Air permeability was tested using SDL Atlas Air Permeability tester (SDL Atlas Ltd., Hong Kong, China) according to LVS EN ISO 9237:2001 [31] standard. Used sample test area was 5 cm² selected air pressure difference on both sides of material was 100 Pa. For each sample, 10 measurements were made in different places, and sample thickness was measured according to measured permeability area by “SDL Atlas Schrader VA-353454”. Average air permeability is expressed dm³/min or L/min. Coefficient of air permeability (R) is expressed in mm/s and can be converted to dm³/min or L/min to mm/s, with an Equation (1), where q_v—average air permeability, dm³/min or L/min, A—sample area through which air flow is directed, cm² and 167—numerical value for conversion of air permeability from dm³/min or L/min to mm/s.
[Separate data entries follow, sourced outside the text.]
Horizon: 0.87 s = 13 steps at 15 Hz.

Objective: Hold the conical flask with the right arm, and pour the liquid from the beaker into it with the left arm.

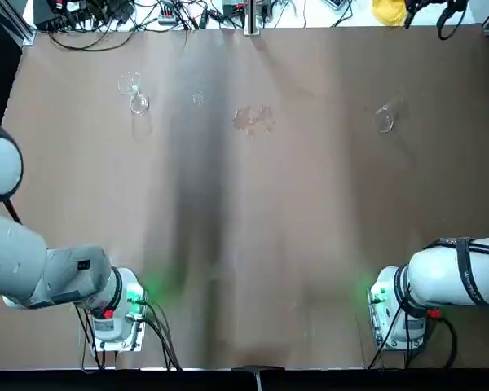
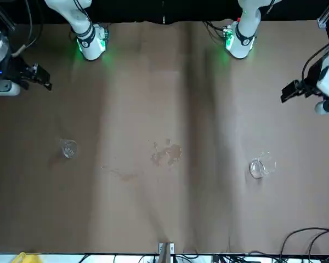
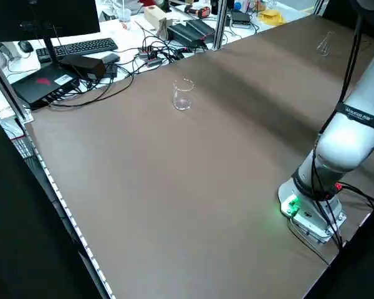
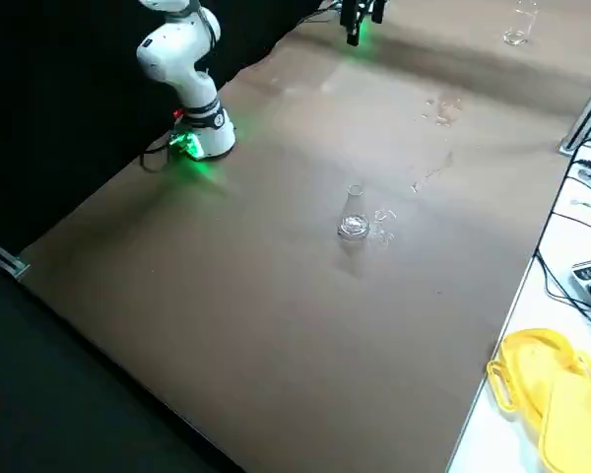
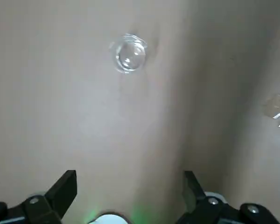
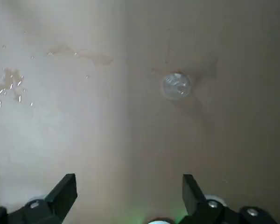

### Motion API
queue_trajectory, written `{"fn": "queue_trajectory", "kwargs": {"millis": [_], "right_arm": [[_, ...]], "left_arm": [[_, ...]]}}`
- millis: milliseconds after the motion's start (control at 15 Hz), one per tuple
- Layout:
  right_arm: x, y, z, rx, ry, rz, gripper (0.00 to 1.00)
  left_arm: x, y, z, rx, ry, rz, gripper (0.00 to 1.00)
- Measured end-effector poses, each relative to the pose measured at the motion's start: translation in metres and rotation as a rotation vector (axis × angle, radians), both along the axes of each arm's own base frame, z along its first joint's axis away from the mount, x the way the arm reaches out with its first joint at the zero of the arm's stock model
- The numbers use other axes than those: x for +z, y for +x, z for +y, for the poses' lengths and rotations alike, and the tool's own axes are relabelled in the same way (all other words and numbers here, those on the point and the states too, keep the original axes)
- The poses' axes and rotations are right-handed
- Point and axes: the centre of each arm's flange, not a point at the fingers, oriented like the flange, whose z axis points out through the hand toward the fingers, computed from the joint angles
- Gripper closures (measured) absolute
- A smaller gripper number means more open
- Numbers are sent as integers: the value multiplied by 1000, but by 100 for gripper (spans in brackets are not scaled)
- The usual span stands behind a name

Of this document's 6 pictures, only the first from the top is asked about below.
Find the clear glass beaker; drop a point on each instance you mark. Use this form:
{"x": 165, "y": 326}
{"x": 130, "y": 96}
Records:
{"x": 139, "y": 106}

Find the clear glass conical flask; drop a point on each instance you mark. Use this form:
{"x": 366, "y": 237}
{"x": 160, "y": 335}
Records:
{"x": 385, "y": 122}

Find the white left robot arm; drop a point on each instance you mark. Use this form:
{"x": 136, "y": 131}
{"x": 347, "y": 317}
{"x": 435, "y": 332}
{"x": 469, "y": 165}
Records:
{"x": 16, "y": 260}

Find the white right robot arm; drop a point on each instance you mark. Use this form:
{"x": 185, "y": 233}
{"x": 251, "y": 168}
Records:
{"x": 440, "y": 281}

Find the water spill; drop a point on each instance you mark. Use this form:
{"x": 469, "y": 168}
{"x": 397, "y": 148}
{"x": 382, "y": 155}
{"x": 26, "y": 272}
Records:
{"x": 197, "y": 97}
{"x": 248, "y": 118}

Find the grey USB hub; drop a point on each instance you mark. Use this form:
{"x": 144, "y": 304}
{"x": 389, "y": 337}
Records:
{"x": 167, "y": 15}

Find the grey device with buttons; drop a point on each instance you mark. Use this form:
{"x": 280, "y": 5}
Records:
{"x": 336, "y": 3}

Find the yellow bag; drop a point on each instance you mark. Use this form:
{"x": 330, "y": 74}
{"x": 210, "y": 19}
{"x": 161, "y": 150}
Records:
{"x": 389, "y": 14}

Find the black box with red logo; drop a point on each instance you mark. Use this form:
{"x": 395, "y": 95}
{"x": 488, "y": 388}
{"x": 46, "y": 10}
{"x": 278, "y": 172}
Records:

$$R=\frac{q_v}{A}\times 167$$

(1)

4. Conclusions

The results of this study demonstrated that by incorporating the propolis additives into PVA, the antimicrobial and tensile strength properties of electrospun membranes were improved. Propolis water seemed to be a more favorable additive than others for the integration of electrospun membranes due to improved tensile strength, air permeability, membrane uniformity, and antimicrobial properties. The evaluated PVA/propolis nanofibers’ tensile deformation properties change significantly under different environmental humidity conditions. To conclude, edible propolis containing PVA nano and microfiber membranes with improved functionality has the potential to be used in food-packaging applications. Further research is needed to investigate membranes’ suitability for preserving fruits and berries to obtain evidence for their potential industrial application.